El resto es historia: Darwin es sinónimo de evolución y selección natural y a Wallace no lo conoce casi nadie fuera del ámbito científico. A Wolfe esto le vale para describir a un Darwin enfermo -o hipocondríaco- de la siguiente forma: “padecía lo que sus médicos decían que era dispepsia […] referida a una enfermedad imaginaria […] En el caso de Darwin, consistía en bruscos e incontrolables accesos de vómito acompañados de todo tipo de dolores en el intestino e hinchazón en el vientre, eructos, náuseas, arcadas, expulsión de gases, secreciones acuosas y odiosas efusiones, además de pestilentes flatulencias emitidas por alguno de los extremos de su tracto digestivo y asquerosos ruidos que restallaban grrrekkk por el otro”. Ya te vale, Tom Wolfe. La sangre del naturalista se la limpia con Chomsky y su brigada de acólitos listos para defender la verdad chomskyana contra viento y marea: al trabajo de oficina con aire acondicionado contrapone Wolfe el valor y la dedicación de otro Wallace, el lingüista Daniel L. Everett, autor del célebre No duermas, hay serpientes, que asestó un golpe letal a décadas de trabajo de Chomsky: su Gramática Universal no resistía la manera de comunicarse de una tribu en cuyo lenguaje no existen las referencias temporales, los números o las indicaciones por medio de señales, por poner solo unos ejemplos, y que Everett había estudiado a fondo viviendo entre ellos con su familia durante décadas también. Así como se ha cebado con los problemas intestinales de Darwin, Wolfe se mofa del activismo de Chomsky, llegando a insinuar -probablemente más que eso- que pactaba sus detenciones con la policía para poder estar a la hora de cenar en casa.

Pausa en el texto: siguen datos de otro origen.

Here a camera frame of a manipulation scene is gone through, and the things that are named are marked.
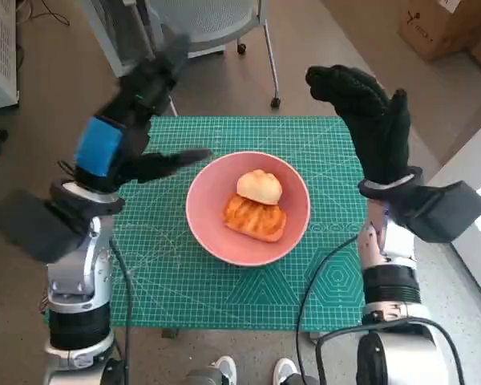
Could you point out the grey robot left leg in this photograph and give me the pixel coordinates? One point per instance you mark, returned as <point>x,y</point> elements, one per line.
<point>202,379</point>

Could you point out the green cutting mat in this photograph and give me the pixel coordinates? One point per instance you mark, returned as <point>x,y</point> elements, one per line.
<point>176,288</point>

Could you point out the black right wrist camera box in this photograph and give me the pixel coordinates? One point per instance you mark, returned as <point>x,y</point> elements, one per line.
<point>445,212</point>

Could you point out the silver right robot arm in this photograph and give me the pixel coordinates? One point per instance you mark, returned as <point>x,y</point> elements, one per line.
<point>389,248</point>

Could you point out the grey mesh chair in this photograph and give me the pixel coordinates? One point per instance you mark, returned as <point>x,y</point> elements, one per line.
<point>208,20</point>

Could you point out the pink bowl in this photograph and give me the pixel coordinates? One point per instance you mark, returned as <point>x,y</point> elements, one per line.
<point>208,224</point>

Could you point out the round bread bun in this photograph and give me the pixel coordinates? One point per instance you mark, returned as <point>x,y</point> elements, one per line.
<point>258,186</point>

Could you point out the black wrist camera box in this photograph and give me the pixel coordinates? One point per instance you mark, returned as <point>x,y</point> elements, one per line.
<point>32,228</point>
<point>445,212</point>

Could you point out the grey robot leg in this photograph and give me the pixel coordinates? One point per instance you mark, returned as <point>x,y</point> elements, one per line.
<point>300,380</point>
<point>202,379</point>

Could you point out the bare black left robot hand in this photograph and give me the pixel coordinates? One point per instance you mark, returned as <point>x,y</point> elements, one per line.
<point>124,140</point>

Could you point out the grey robot right leg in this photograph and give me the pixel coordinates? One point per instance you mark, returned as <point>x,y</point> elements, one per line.
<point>300,380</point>

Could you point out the rectangular striped bread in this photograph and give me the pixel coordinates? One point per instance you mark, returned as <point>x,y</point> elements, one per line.
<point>256,222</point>

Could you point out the large cardboard box with print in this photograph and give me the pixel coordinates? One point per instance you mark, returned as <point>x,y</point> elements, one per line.
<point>437,24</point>

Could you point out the metal table clamp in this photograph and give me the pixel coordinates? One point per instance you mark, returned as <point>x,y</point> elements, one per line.
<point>316,337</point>

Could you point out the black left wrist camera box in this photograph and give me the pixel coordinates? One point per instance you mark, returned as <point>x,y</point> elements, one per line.
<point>32,228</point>

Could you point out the white shoe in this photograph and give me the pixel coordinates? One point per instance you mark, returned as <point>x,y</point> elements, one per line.
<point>225,369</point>
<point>285,371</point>

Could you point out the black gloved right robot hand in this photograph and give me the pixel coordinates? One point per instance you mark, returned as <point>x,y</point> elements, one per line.
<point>377,128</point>

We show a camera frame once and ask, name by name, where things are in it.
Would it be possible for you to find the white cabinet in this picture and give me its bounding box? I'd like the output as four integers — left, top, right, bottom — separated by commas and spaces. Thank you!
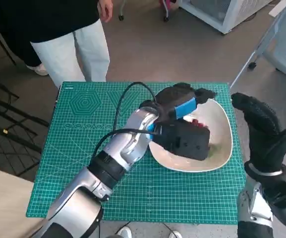
178, 0, 275, 35

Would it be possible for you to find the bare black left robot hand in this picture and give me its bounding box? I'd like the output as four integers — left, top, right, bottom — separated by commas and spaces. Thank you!
155, 82, 220, 124

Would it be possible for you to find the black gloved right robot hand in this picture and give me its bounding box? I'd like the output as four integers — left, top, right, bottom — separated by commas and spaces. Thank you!
231, 92, 286, 174

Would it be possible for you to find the person's hand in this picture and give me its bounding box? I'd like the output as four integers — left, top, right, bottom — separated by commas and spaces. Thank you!
97, 0, 114, 24

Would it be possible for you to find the red toy grape bunch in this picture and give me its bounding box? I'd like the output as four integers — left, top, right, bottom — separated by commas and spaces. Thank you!
186, 118, 223, 157

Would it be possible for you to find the white square plate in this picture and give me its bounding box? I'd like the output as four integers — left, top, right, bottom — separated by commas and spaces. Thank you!
149, 89, 233, 172

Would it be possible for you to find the light wooden table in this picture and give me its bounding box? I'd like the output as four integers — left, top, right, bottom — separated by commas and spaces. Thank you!
0, 165, 47, 238

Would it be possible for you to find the green cutting mat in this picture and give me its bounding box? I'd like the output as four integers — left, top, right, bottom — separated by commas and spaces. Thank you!
25, 81, 244, 224

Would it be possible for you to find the thin black floor cable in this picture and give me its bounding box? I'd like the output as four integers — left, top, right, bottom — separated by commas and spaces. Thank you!
161, 222, 173, 234

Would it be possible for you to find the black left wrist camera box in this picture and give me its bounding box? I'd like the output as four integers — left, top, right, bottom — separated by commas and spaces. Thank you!
149, 119, 211, 161

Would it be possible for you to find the white chair leg with caster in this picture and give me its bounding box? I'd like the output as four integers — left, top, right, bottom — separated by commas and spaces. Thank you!
117, 0, 127, 22

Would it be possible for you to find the black wire rack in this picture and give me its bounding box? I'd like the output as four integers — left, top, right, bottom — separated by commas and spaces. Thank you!
0, 14, 51, 178

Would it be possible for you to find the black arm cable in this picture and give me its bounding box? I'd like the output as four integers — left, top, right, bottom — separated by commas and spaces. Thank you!
114, 82, 159, 130
94, 128, 156, 159

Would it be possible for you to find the person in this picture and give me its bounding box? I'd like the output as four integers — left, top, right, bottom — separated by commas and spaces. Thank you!
0, 0, 111, 89

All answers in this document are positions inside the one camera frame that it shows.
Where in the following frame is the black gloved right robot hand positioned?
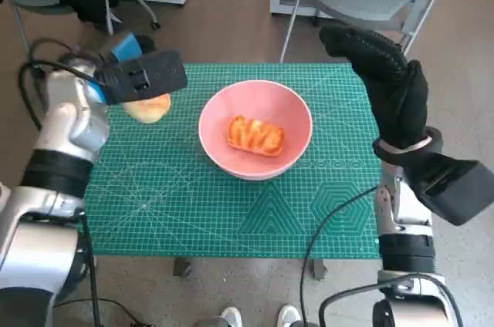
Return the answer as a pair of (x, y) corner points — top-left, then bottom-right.
(319, 24), (429, 150)

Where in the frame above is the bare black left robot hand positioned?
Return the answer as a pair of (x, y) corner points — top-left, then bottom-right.
(98, 32), (158, 69)

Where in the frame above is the round bread bun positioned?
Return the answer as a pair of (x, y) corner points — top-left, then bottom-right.
(122, 93), (172, 125)

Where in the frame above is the pink bowl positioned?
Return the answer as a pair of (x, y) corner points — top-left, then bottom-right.
(198, 79), (313, 181)

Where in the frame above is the long striped bread loaf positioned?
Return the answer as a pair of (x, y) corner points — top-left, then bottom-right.
(225, 113), (286, 157)

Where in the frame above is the green cutting mat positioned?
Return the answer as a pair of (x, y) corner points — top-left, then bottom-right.
(79, 63), (381, 259)

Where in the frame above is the person with white shoes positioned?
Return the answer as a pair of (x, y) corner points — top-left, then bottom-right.
(191, 305), (310, 327)

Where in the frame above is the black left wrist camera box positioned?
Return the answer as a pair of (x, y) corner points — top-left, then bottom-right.
(94, 51), (189, 105)

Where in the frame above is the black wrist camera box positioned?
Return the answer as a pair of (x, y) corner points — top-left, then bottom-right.
(408, 151), (494, 227)
(94, 51), (189, 105)

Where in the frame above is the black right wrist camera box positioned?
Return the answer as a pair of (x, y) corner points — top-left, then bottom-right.
(408, 151), (494, 227)

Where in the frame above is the grey table leg bracket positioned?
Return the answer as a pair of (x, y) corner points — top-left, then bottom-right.
(172, 256), (194, 277)
(310, 257), (329, 280)

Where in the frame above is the black looping right arm cable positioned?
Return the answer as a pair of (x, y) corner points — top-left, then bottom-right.
(319, 272), (464, 327)

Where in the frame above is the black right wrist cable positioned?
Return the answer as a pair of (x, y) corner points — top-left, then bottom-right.
(300, 184), (381, 327)

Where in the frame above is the black floor cable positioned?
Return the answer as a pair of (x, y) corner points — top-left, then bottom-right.
(53, 298), (155, 327)

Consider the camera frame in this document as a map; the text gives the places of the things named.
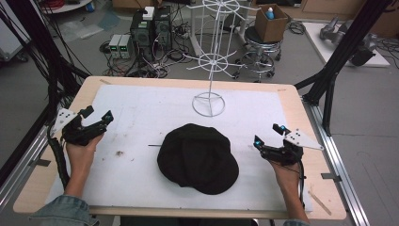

El libro concluye con una eufórica declaración de Wolfe: “¡Baam! Una luminosa noche caí en la cuenta. No fue como una revelación profunda, ni como el resultado de una especie de análisis, sino como algo tan absolutamente evidente que me negaba a creer que ningún sabio reconocido lo hubiera observado antes”. Qué es eso que Wolfe descubrió, mejor leerlo. Porque ahora Wolfe ya se ha acabado, pero tan importante es el lenguaje que en su reino, el gran escritor iconoclasta que fue puede seguir cuestionándolo todo y haciéndonos sonreír con su agresiva defensa de los héroes papamoscas: los hijos olvidados de la palabra.